Assembly Speaker Sheila Oliver, a Democrat from East Orange, said she was “appalled” by how Christie referred to her. New Jersey’s largest teachers’ union, which typically endorses Democratic candidates, opposes vouchers and has said it would take money out of poor schools.
“I have never, nor will I ever, reference the governor’s ethnicity, or make a veiled reference to the color of his skin, yet that’s exactly what Governor Christie did today when discussing me, as if it was the 19th century,” Oliver said in a statement. “Governor, if you have a problem with me, call me by name. Do not reference my ethnicity to try to score cheap headlines and salacious YouTube videos.”
Christie caused a similar reaction last year when he called for a referendum vote on gay marriage and said blacks would have been pleased to have their civil rights decided that way. That remark was denounced by John Lewis, the Democratic Georgia congressman and civil-rights leader, and drew an apology from Christie.
The governor declined to comment on the matter yesterday during a campaign stop in Chesilhurst, where he was endorsed by Mayor Michael Blunt, a black Democrat.

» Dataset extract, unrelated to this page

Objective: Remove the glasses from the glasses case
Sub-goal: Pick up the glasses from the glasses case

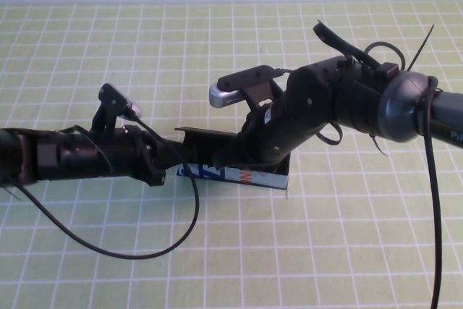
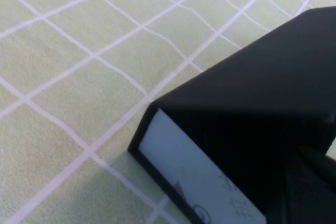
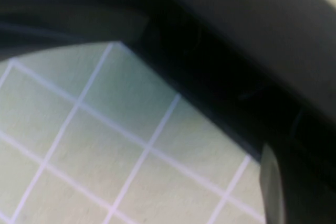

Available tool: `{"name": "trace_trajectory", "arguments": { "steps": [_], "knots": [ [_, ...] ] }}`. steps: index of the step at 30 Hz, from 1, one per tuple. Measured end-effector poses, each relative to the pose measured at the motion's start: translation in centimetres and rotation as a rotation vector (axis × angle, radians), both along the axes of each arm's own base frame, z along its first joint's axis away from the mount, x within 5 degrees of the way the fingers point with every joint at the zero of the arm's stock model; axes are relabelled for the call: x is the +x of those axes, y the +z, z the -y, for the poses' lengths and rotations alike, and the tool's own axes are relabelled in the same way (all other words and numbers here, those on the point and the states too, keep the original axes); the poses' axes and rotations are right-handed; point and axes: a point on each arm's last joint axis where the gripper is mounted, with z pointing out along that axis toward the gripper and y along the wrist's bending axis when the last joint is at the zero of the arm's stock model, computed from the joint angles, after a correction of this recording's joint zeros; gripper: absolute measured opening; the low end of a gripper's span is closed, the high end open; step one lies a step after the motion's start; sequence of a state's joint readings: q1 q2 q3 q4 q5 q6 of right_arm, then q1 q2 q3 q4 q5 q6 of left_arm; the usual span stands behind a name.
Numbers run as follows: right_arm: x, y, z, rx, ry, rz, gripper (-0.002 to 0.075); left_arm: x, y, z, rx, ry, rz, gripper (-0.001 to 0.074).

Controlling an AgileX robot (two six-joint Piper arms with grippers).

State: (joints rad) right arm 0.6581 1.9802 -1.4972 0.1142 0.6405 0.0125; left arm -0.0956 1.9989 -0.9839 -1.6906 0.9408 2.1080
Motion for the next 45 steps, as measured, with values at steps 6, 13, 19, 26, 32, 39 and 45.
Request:
{"name": "trace_trajectory", "arguments": {
  "steps": [6,13,19,26,32,39,45],
  "knots": [
    [1.1,1.2,0.2,0.029,-0.023,0.043,-0.0016,0.0,0.0,0.0,0.004,-0.005,-0.003,-0.0004],
    [3.6,2.6,0.2,0.066,-0.054,0.102,-0.0016,-0.1,0.0,0.0,0.008,-0.023,-0.008,-0.0004],
    [6.0,0.9,0.2,0.043,-0.075,0.068,-0.0016,-0.4,0.0,0.1,0.006,-0.053,-0.015,-0.0004],
    [8.3,-0.8,1.3,0.017,-0.110,0.014,-0.0016,-0.5,0.0,0.2,0.004,-0.065,-0.030,-0.0004],
    [8.5,-1.2,1.5,0.010,-0.116,-0.004,-0.0016,-0.5,0.0,0.2,0.006,-0.068,-0.031,-0.0004],
    [8.2,-0.2,1.4,-0.016,-0.038,-0.030,0.0045,-0.5,0.0,0.2,0.006,-0.071,-0.031,-0.0004],
    [7.1,3.0,0.3,0.006,0.292,-0.039,0.0097,-0.5,0.0,0.2,0.007,-0.072,-0.031,-0.0004]
  ]
}}
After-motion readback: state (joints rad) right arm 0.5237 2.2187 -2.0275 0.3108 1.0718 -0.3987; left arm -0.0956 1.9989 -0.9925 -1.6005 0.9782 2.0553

Blunt said he wouldn’t mind if Christie referred to him as “the African-American mayor of Chesilhurst” rather than by name. He said he couldn’t judge Oliver’s reaction.
“I can’t tell you whether she’s sensitive or not,” he said. “That’s her opinion and how she looks at a situational question.”
In an e-mail to reporters today, the Paterson church’s pastor, the Rev. Kenneth D.R. Clayton, called Christie’s words “a blatant attack” on Oliver and said he should apologize.
Clayton also is president of the Paterson chapter of the Baltimore-based National Association for the Advancement of Colored People, the oldest and largest U.S. civil-rights organization, with more than 500,000 members.
Michael Drewniak, a spokesman for Christie, forwarded a statement made in 2010 by Rev. Reginald Jackson, head of the Black Ministers Council of New Jersey, that criticized Democrats for not acting on the voucher bill.
“African-Americans are the most loyal base of the Democratic Party and our children are the ones primarily trapped in failing schools,” Jackson said, according to a posting on an Asbury Park Press political blog referenced in Drewniak’s statement. “The Democratic Party must stop taking us for granted and failing to act for our children.”
Drewniak said in an e-mail that Christie “wholeheartedly agrees” with Jackson.